Amanda Beard is a United States Olympic swimmer.  She’s good in the water, but in print, she’s barely tolerable as a sexual siren wannabee.  There’s nothing harder to witness than an unsuccessful seller of sexuality failing at her primary directive:  Love me, Daddy, because I’m overly airbrushed and sensual.


Amanda Beard wants to be a sex-kitten.  She poses.  She prances.  She tries to flirt, but her stony face and wooden body do not percolate a sensuality that sells.  Can we blame her for trying; or must we blame the advertisers paying her to influence us?

 

Amanda Beard even got a shot in Playboy to show her wares. 

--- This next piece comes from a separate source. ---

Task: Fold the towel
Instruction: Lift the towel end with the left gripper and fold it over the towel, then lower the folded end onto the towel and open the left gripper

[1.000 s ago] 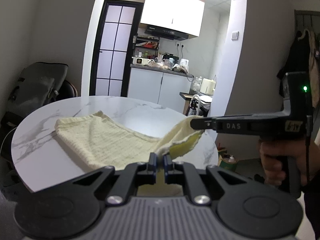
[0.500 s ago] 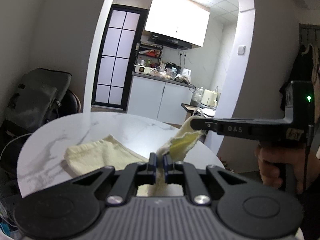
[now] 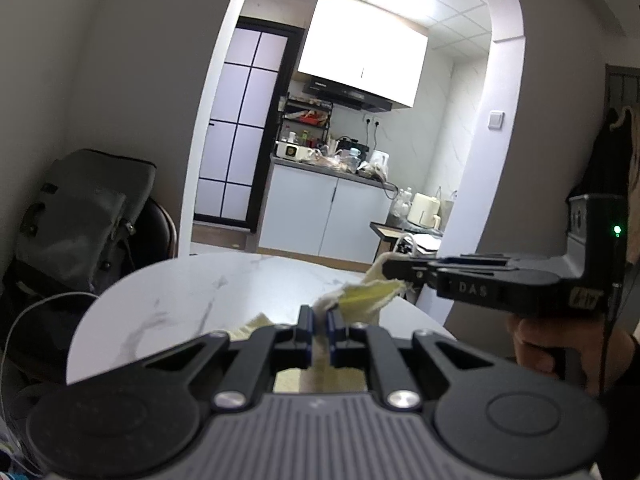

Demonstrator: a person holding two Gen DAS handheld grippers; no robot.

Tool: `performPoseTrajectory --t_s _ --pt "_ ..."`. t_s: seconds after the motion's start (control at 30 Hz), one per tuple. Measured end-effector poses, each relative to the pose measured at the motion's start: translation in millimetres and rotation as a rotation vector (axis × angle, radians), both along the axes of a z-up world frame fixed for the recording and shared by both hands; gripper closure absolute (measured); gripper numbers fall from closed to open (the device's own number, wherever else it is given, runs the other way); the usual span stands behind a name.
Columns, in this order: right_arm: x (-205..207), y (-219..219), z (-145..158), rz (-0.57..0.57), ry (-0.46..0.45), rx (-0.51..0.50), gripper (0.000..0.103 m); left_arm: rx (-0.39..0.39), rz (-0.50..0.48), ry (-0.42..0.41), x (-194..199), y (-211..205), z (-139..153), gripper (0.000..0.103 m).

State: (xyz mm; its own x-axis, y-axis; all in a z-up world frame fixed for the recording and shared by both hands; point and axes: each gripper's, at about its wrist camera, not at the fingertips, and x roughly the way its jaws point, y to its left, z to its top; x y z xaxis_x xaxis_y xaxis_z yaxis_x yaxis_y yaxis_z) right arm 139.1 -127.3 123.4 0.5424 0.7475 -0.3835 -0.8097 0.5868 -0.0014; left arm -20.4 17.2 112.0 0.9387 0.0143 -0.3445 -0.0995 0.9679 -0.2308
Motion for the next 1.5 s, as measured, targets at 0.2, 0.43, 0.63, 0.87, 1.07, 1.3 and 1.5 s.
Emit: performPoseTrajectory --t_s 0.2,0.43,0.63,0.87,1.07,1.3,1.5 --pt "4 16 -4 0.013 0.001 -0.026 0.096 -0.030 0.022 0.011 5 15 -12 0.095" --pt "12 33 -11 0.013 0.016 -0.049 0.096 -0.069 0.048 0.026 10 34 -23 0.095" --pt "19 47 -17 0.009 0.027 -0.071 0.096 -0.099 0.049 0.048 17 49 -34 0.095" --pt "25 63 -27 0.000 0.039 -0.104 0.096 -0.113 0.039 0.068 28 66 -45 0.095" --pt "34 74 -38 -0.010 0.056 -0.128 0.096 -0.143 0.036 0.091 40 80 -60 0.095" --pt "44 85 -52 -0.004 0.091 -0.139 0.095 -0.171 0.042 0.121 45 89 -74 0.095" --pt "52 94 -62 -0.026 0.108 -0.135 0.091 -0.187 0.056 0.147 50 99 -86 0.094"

She wore us out with an air-brushed body and a face that conveys no human expression.

 

Go Daddy also hired Ms. Beard to sell their website hosting service. 

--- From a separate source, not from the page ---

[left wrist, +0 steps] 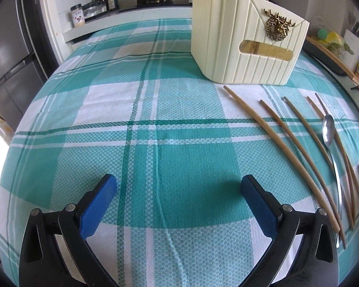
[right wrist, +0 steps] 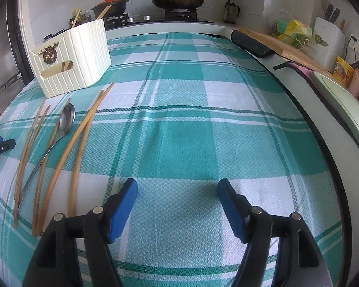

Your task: Organize utensils

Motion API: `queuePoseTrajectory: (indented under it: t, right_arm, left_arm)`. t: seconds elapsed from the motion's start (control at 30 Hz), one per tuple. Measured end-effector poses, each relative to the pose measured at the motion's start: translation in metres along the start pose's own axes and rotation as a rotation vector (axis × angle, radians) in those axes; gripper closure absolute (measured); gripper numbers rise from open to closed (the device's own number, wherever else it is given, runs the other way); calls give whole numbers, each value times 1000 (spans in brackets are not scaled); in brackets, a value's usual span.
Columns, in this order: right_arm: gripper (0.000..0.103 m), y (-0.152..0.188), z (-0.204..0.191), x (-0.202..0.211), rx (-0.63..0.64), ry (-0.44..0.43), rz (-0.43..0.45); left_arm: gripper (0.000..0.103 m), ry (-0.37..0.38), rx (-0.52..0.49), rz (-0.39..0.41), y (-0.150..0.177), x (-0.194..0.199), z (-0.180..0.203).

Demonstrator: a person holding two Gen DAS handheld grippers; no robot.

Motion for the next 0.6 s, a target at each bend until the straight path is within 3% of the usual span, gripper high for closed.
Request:
queuePoseTrajectory:
  t: [0.6]
  right_arm:
    - [32,0,-1,0,-2,-2,1]
  left_arm:
    - [0,4,3,3,0,0,0]
Point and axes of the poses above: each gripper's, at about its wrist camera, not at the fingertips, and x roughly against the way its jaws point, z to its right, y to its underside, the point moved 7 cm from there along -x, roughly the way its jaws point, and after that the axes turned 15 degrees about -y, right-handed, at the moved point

Again, she failed because instead of watching her sell us domain registration services, we turned away from the television because it was too painful watching her try to be something she is not:  Sexually persuasive.

 

Sometimes it is better to just want to be the best swimmer and not yearn for fame or for a job you cannot effectively produce.

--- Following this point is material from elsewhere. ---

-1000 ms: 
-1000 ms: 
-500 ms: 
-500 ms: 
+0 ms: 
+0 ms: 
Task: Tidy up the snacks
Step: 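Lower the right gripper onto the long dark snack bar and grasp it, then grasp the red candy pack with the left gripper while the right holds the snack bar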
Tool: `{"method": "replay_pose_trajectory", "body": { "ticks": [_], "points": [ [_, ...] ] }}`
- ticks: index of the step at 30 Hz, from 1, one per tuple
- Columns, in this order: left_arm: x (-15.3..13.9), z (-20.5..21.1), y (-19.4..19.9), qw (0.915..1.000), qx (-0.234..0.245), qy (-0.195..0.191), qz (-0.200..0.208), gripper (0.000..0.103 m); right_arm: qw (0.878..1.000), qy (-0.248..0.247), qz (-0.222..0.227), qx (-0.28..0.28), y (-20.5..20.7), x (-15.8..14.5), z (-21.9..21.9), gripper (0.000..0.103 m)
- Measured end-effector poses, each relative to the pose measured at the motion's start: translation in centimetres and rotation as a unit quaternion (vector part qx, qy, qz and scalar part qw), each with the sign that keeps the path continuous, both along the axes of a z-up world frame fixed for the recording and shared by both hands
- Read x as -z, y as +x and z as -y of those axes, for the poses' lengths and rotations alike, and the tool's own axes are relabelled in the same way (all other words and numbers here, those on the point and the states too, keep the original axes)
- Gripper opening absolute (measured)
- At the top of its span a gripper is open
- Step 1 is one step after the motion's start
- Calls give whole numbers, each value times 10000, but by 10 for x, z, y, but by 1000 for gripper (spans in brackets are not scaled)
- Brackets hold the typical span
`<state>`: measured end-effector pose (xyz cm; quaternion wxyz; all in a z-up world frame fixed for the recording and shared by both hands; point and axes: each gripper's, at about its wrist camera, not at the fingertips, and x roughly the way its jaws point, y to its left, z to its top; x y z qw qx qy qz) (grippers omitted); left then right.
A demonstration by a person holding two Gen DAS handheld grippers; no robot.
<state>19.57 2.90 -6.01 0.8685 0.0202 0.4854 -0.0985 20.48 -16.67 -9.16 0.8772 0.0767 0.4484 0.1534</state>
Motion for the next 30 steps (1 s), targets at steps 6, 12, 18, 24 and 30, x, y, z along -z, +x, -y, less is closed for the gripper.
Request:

Here’s the real Amanda Beard — selling her Playboy issue — and while the legs are persuasive, the head and mouth are inarticulate when it comes to meeting the muse of advertising:  Sex Forever Sells, but Androgyny is Fickle and Fleeting. 

4 Comments

  1. You turn down money to protect your reputation, Anne. Amanda was a star swimmer. Now she’s a swimmer that failed at modeling and nudie posing. She cheapened her own brand without expanding her touch.

  2. Hi David,
    The choice is tough, and whether to go for the “money” or to stick to one’s ethics was her prerogative.
    Whether someone will be influenced by this..haoo far and for how long…is also their choice.
    But, she should have known her limitations – I have never seen such an expressionless eyes who got to pose in front of the camera – being without clothes didn’t help much there.

  3. Katha —
    Celebrities are always offered deals and opportunities — but sometimes the better path is one of rejection instead of risking the good accomplishments you’ve already created.